Please write out every line of the material exactly.
* * * * * * * * *
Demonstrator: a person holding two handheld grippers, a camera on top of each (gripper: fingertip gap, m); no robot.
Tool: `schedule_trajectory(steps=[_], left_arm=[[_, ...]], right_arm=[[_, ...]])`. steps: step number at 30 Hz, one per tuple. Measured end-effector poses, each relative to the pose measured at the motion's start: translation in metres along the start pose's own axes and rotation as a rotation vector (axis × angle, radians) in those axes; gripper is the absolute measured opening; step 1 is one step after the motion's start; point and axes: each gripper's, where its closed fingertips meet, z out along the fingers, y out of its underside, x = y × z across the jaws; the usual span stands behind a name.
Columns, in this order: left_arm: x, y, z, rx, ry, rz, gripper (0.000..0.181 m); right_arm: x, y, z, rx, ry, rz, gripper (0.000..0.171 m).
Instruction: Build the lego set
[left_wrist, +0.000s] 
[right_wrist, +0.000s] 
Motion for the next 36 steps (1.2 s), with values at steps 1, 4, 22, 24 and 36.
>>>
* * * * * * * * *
§ SOLUTION FOR THIS PROBLEM:
Demonstrator: a person holding two handheld grippers, a camera on top of each (gripper: fingertip gap, m); no robot.
Tool: `schedule_trajectory(steps=[_], left_arm=[[_, ...]], right_arm=[[_, ...]])`. steps: step number at 30 Hz, one per tuple. Measured end-effector poses, each relative to the pose measured at the motion's start: translation in metres along the start pose's own axes and rotation as a rotation vector (axis × angle, radians) in those axes; gripper is the absolute measured opening; step 1 is one step after the motion's start; point and axes: each gripper's, where its closed fingertips meet, z out along the fingers, y out of its underside, x = y × z across the jaws; the usual span stands behind a name.
Columns, in this order: left_arm: x, y, z, rx, ry, rz, gripper (0.000..0.181 m); right_arm: x, y, z, rx, ry, rz, gripper (0.000..0.171 m).
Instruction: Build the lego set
[left_wrist, +0.000s] 
[right_wrist, +0.000s] 
Motion for the next 36 steps (1.2 s), with values at steps 1, 4, 22, 24 and 36.
>>>

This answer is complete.